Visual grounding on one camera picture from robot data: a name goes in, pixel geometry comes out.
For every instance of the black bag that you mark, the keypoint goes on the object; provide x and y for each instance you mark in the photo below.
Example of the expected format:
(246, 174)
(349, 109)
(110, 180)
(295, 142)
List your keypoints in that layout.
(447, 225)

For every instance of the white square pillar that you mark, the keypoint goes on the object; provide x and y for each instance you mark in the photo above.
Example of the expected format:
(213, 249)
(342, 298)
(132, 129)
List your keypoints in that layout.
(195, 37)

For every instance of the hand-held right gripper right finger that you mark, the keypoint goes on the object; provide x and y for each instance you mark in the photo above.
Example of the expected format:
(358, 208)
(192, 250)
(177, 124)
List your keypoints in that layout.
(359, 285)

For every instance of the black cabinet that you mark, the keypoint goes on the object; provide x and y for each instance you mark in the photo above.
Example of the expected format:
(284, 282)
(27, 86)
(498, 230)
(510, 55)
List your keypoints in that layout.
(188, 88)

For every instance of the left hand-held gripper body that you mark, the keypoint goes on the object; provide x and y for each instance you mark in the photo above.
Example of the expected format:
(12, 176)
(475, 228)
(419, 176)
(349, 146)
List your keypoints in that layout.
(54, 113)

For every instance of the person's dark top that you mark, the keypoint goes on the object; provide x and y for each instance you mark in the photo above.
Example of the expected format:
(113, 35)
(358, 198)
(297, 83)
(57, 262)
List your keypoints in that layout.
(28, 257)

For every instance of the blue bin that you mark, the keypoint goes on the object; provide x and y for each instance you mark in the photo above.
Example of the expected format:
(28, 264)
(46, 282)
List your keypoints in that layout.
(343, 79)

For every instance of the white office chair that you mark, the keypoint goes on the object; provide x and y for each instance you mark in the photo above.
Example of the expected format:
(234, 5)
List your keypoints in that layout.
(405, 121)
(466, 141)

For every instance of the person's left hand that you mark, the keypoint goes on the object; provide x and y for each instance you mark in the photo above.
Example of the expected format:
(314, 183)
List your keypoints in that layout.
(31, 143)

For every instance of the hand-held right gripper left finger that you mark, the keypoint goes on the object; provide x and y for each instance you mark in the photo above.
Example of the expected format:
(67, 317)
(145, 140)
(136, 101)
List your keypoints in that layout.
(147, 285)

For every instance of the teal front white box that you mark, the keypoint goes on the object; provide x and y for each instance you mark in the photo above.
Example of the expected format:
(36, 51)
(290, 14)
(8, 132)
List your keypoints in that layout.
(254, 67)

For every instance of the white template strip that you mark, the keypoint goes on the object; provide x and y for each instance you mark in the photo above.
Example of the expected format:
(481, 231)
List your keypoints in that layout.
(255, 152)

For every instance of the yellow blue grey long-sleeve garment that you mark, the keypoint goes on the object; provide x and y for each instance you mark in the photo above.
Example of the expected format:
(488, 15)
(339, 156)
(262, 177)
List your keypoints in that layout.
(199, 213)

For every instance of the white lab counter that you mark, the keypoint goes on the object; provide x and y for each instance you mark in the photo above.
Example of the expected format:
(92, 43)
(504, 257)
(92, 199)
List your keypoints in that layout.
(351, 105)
——————————
Exercise prompt: Repeat exactly the lines of the material above, taking the first line, the line with "For every instance of the black bag", and every line between them.

Written answer:
Visual grounding on one camera picture from robot data: a name goes in, pixel geometry comes out.
For every instance of the black bag that you mark, the keypoint goes on the object; provide x and y for each instance you mark in the photo below.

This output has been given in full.